Friday, March 23, 2012

Jambalaya


1 lb. medium shrimp, peeled, deveined and chopped( Crawfish tails can also be used, heck add both)
4 ounces chicken, diced
1 tablespoon Creole or Cajun seasoning
2 tablespoons butter
1/4 cup chopped onion
1/4 cup chopped green bell pepper
1/4 cup chopped celery
2 tablespoons chopped garlic
1/2 cup chopped tomatoes
3 bay leaves
1 teaspoon Worcestershire sauce
1 teaspoon hot sauce ( or more)
3/4 cup rice
3 cups chicken or seafood stock
5 ounces Andouille sausage, sliced
Salt and pepper



In a bowl combine shrimp, chicken and Creole seasoning, and work in seasoning well.
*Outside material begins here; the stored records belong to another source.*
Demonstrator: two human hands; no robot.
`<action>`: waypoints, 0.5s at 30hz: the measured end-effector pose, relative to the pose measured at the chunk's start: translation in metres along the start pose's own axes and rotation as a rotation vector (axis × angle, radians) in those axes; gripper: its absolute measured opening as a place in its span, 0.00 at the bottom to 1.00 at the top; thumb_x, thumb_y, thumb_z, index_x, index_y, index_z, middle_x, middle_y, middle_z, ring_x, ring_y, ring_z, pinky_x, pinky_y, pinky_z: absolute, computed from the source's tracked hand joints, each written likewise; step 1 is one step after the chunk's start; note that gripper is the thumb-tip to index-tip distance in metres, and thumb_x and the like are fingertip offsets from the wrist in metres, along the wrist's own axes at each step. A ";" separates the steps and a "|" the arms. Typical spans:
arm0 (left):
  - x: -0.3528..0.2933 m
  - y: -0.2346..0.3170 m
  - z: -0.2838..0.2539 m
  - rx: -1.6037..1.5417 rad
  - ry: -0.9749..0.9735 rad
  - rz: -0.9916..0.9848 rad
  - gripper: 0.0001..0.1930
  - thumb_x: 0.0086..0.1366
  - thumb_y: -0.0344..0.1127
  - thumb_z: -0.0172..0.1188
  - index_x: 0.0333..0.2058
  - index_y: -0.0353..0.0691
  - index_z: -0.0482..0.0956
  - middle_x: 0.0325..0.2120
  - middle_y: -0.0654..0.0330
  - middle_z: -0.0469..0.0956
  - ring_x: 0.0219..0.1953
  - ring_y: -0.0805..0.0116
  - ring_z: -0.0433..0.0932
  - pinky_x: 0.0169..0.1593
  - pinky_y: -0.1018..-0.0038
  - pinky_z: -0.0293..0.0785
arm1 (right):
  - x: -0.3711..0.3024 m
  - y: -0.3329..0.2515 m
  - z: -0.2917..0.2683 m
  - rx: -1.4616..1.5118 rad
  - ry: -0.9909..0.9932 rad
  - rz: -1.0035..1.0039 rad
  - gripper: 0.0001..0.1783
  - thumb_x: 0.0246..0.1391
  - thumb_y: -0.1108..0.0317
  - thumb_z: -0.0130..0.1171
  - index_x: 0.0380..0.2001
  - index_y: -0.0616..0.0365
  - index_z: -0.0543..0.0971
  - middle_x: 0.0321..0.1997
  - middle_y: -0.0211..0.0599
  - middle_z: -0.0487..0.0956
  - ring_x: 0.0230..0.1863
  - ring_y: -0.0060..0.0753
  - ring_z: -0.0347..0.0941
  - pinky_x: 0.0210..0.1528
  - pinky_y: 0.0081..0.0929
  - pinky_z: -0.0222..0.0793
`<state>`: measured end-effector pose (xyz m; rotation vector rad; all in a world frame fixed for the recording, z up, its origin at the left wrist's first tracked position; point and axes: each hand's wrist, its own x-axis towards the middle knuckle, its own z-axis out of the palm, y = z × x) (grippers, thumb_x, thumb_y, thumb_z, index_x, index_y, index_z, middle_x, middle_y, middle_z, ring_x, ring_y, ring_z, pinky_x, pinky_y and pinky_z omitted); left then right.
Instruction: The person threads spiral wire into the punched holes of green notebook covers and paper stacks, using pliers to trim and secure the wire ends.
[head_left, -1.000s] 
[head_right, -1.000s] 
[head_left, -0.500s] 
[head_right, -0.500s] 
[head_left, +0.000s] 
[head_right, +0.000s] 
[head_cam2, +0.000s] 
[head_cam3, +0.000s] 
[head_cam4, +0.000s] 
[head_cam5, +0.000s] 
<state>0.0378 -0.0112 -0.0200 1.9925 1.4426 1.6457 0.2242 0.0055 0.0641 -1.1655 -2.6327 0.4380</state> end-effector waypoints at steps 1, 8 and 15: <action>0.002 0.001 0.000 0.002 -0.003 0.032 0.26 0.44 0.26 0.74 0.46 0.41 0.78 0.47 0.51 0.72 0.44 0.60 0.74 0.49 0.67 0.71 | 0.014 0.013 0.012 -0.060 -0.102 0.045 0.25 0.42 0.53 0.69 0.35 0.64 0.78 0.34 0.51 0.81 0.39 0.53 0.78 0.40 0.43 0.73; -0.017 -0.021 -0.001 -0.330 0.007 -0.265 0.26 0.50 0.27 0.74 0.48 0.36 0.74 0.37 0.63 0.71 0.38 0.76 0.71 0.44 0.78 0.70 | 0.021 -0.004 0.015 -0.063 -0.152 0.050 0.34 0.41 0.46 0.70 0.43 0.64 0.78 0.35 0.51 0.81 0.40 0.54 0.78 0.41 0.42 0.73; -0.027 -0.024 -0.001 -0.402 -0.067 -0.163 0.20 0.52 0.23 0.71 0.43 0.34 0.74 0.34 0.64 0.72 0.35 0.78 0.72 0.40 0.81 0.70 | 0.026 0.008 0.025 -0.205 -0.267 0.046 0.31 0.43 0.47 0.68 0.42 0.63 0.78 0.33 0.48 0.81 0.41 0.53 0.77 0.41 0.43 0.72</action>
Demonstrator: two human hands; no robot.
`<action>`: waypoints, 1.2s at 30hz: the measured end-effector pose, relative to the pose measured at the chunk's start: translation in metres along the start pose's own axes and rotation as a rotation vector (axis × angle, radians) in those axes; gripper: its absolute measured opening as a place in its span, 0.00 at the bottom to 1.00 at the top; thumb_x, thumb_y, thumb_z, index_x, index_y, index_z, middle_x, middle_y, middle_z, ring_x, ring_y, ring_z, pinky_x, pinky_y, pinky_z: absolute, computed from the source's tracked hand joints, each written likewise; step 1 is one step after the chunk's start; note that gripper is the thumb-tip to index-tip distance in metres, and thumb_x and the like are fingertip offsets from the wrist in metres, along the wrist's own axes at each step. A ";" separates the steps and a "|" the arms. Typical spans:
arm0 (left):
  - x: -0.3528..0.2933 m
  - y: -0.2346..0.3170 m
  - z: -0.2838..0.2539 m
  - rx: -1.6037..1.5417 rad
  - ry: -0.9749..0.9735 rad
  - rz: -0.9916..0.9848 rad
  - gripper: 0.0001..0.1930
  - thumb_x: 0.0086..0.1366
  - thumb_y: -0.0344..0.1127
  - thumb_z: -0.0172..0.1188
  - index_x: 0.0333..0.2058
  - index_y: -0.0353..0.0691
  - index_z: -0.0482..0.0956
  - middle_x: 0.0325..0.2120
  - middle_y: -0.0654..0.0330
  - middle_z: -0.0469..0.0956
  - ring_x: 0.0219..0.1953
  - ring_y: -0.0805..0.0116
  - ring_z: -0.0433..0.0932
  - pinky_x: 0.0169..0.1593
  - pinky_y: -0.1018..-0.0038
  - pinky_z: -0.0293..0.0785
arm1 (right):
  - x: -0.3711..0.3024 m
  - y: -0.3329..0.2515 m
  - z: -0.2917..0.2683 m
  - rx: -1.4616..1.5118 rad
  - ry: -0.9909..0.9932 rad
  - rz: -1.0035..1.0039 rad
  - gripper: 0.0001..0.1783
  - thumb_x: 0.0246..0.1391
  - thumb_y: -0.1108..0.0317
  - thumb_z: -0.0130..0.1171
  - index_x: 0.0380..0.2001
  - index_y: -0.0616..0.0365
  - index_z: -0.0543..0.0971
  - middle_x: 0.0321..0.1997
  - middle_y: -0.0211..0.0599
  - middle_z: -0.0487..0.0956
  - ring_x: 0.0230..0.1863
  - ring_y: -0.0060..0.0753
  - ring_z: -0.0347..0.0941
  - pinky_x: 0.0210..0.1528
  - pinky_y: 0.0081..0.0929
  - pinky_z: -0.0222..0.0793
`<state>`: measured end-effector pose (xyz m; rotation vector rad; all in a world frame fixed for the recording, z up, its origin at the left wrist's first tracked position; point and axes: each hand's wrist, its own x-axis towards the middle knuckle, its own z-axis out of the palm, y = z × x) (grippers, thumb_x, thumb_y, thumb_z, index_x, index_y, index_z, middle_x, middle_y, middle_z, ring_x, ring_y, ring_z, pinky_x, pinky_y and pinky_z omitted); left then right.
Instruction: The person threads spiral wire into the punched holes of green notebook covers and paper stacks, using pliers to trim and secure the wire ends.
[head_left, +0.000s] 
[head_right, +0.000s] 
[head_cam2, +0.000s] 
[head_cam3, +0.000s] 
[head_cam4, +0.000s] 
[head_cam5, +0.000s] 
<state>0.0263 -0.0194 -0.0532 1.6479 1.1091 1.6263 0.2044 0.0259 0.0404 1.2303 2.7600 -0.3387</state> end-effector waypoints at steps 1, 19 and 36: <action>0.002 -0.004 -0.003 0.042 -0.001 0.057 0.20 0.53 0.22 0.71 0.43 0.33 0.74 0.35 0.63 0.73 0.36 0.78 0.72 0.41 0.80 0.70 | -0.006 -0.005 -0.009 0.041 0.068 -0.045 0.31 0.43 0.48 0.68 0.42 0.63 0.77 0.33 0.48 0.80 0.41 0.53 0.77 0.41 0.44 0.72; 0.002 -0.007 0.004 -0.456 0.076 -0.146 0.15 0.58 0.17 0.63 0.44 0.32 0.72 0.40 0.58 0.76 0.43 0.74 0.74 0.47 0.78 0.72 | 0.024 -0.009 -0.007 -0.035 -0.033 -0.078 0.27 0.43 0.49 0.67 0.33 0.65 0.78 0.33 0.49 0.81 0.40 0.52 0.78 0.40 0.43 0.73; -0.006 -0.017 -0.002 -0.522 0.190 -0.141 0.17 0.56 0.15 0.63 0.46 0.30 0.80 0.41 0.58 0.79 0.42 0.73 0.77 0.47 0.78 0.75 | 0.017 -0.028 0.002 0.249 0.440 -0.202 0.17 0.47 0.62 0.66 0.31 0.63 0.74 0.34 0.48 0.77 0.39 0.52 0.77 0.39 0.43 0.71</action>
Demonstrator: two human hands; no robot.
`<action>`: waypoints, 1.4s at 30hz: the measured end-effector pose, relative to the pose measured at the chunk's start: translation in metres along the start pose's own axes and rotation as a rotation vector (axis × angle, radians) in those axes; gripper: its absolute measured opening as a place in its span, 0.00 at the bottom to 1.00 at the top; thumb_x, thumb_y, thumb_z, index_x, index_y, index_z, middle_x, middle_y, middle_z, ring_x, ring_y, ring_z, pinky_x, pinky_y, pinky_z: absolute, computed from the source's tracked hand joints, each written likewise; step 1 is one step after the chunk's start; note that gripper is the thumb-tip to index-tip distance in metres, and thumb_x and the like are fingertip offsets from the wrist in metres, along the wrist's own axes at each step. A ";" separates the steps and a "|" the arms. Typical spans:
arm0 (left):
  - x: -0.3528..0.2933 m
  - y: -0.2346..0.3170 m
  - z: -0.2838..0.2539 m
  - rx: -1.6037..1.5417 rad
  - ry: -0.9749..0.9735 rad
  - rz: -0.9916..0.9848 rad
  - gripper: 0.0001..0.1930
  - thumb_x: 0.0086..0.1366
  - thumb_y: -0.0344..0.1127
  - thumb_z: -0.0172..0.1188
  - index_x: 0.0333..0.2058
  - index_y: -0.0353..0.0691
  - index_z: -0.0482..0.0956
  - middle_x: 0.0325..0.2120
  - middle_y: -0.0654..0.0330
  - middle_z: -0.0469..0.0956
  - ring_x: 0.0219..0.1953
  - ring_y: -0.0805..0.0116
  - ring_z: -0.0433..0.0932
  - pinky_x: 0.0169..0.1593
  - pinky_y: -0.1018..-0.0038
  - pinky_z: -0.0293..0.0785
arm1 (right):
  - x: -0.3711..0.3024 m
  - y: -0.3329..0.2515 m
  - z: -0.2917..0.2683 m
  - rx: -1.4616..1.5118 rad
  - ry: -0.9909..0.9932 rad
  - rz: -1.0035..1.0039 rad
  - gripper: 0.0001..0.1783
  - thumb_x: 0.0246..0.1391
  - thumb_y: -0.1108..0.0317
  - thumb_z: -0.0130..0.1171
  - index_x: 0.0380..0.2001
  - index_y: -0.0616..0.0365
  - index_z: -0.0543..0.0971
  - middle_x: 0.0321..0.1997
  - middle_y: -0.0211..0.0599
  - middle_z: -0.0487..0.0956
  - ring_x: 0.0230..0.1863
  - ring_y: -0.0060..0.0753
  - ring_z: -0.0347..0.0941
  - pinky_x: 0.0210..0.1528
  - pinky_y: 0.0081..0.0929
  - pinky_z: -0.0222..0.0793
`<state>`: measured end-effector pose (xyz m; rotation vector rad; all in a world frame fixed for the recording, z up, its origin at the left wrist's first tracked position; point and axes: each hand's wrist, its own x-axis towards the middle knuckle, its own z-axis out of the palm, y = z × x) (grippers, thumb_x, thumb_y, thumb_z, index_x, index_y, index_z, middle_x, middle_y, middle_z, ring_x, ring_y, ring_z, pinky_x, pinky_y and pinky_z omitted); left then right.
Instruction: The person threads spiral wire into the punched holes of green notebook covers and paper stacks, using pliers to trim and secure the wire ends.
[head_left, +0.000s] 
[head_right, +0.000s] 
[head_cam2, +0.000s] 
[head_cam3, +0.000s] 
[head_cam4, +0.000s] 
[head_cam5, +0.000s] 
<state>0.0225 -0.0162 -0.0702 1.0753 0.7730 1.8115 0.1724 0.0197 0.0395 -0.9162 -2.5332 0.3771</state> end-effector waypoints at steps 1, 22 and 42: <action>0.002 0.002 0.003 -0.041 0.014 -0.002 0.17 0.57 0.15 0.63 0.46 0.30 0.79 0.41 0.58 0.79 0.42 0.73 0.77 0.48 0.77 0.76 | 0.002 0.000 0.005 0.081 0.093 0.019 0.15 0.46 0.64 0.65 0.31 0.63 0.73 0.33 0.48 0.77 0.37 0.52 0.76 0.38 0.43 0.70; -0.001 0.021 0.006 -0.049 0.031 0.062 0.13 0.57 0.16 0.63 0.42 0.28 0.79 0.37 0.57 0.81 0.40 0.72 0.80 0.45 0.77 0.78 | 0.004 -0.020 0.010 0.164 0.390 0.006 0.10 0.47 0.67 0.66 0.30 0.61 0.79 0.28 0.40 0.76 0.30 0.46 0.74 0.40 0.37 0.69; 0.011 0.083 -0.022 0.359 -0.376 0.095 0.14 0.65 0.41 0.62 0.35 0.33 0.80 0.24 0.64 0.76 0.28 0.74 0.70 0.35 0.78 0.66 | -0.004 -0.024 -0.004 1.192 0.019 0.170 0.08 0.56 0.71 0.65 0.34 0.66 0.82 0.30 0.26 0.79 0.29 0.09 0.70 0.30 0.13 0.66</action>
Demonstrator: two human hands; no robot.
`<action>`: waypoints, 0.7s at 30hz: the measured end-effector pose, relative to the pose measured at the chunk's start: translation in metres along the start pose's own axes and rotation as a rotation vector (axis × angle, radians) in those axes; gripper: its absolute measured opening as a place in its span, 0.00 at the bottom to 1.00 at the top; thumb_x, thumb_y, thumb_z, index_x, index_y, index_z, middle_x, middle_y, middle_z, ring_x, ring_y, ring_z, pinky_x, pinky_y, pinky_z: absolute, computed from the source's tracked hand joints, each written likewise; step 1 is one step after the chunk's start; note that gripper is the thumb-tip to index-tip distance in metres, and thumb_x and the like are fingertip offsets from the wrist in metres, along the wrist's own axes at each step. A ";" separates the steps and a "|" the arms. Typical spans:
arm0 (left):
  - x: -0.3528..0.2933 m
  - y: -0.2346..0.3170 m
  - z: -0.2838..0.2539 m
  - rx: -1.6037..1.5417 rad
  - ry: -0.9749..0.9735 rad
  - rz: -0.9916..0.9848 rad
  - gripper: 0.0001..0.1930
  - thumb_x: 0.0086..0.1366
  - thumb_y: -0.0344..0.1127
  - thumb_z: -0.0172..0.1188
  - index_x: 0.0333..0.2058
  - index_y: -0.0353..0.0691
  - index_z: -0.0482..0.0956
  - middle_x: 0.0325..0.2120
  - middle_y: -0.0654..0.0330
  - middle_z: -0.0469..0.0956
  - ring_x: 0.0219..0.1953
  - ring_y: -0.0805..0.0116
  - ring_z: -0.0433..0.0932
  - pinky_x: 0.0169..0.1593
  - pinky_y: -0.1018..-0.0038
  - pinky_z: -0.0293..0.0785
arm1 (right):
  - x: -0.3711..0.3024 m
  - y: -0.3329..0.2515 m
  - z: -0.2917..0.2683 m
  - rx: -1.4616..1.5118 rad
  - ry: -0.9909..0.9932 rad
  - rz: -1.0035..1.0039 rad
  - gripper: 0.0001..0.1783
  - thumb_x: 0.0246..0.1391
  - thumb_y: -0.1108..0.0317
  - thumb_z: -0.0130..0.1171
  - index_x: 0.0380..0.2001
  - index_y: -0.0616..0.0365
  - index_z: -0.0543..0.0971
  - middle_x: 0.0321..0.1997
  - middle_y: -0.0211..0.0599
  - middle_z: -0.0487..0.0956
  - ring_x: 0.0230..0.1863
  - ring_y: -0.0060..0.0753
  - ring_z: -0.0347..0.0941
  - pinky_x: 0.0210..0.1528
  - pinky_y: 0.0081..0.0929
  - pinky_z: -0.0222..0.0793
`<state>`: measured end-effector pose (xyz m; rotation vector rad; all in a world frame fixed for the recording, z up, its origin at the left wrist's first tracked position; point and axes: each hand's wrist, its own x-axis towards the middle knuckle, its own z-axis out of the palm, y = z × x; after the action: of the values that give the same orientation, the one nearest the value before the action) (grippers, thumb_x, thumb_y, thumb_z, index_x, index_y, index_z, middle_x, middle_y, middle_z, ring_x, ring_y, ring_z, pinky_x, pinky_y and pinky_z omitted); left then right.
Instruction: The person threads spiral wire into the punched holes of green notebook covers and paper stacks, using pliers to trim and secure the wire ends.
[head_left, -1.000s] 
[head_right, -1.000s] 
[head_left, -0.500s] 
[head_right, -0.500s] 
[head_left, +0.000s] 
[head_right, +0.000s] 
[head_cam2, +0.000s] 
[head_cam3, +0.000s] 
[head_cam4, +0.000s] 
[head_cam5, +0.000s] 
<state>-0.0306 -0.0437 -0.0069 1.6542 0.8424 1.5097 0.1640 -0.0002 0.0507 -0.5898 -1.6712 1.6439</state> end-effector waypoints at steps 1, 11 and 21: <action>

In a large saucepan heat butter over medium high heat with onion, pepper and celery, 3 minutes. Add garlic, tomatoes, bay leaves, Worcestershire and hot sauces. Stir in rice and slowly add broth. Reduce heat to medium and  lid it up and leave it alone and cook until rice absorbs liquid and becomes tender,  about 15-20 minutes. When rice is just tender stir it up. Add shrimp, chicken and sausage mixture. Cook until meat is done, about 10 minutes more. Season to taste with salt, pepper and favorite Louisiana seasoning and remove bay leaves. I add a touch of cream at this point, but that’s up to you.